# March 21 and April 25 The Firing Line



## Snocross418 (Feb 16, 2006)

Wife asked me to post this... 
March 21 and April 25
> > 6:30 - 8:30 p.m.
> >
> > Where: The Firing Line Indoor Gun Range and Gun Shop
> > 38427 Webb Drive
> > Westland, MI 48185
> >
> >Cost: $14 - includes instruction, range time and a free gun rental (ammo
> >not included). Those using rental guns will need to buy their ammo from
> >TFL.
> >
> >This is a great opportunity for women to get to the range and shoot with
> >other women as well as receiving instruction from nationally certified
> >female instructors and assistance from female range officers in a safe,
> >positive, non-threatening atmosphere.
> >
> > New shooters are welcome and encouraged to attend!
> >
> >Walk-ins are welcome but but pre-registration is encouraged. Email me at
> >[email protected] to register. 

Chicks with Guns are HOT!


----------



## SigShooter (Apr 15, 2004)

Thanks for your support! I'm curious. Who's your wife? I'm wondering if I know her? Has she been to the shoots before?


----------



## Snocross418 (Feb 16, 2006)

SigShooter said:


> Thanks for your support! I'm curious. Who's your wife? I'm wondering if I know her? Has she been to the shoots before?

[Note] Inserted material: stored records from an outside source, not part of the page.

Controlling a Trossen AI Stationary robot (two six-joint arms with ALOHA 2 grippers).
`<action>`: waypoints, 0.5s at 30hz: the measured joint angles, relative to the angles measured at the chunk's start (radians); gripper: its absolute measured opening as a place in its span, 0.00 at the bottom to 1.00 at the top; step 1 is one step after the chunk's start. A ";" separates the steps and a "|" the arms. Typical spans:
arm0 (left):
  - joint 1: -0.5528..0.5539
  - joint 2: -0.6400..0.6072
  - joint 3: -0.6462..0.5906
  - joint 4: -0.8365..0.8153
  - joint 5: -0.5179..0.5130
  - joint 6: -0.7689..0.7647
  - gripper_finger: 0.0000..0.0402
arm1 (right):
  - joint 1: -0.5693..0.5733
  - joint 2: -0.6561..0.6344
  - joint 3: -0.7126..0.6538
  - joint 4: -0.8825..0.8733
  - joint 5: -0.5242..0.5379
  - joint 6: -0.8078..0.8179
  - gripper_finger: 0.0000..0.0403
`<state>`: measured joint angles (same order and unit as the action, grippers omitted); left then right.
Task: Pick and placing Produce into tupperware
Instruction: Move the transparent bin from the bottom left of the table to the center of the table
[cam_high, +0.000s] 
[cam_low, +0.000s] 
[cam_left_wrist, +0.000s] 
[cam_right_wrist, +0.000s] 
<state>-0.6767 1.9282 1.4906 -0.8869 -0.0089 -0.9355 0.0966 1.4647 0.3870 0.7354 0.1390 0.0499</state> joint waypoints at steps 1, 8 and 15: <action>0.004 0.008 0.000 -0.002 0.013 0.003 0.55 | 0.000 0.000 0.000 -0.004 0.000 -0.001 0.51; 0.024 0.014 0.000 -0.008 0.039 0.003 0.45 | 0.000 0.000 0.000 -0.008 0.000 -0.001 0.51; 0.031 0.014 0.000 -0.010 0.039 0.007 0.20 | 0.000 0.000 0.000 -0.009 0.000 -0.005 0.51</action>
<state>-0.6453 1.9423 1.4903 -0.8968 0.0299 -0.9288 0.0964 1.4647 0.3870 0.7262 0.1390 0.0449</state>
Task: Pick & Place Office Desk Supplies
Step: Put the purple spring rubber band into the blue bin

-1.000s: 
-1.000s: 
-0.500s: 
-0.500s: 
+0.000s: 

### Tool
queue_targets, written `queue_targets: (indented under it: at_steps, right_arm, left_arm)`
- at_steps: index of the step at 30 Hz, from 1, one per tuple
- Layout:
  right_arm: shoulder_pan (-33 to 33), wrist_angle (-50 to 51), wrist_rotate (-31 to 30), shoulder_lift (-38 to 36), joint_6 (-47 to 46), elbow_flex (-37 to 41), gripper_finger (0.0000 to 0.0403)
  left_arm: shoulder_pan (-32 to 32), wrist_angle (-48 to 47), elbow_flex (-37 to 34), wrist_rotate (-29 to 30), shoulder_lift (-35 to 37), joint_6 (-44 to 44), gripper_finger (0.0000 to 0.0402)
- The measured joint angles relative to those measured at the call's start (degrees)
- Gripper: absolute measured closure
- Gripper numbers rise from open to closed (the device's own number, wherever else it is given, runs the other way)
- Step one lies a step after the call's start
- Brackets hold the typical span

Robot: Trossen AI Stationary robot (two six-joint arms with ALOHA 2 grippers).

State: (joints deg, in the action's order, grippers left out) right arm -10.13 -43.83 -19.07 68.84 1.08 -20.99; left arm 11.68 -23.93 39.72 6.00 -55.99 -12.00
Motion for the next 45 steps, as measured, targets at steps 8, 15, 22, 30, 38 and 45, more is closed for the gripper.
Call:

Jeriann. This will be her first time going to Firing Line. She was invited by a few of her co workers. Who know you. if your name is Karen. I'm not sure who is more excited that she is going shooting me or her.  We are looking at getting her a new Pistol. Figured what better opportunity for her to go and check out different makes, models and sizes.


----------



## SigShooter (Apr 15, 2004)

Great! Yes, my name is Karen, and you are absolutely right. This is a perfect time for your wife to try different handguns. I'll look forward to meeting Jerrian, and I'm glad her coworkers recommended me!


----------



## ShernJer (Mar 8, 2006)

Hey Sig! Sorry I missed the 21st. Will definately be there in April. Hope it went well!


----------



## SigShooter (Apr 15, 2004)

Hey ShernJer! Sorry you missed us. It was a good shoot, and a good time was had by all! We'll look forward to seeing you in April!


----------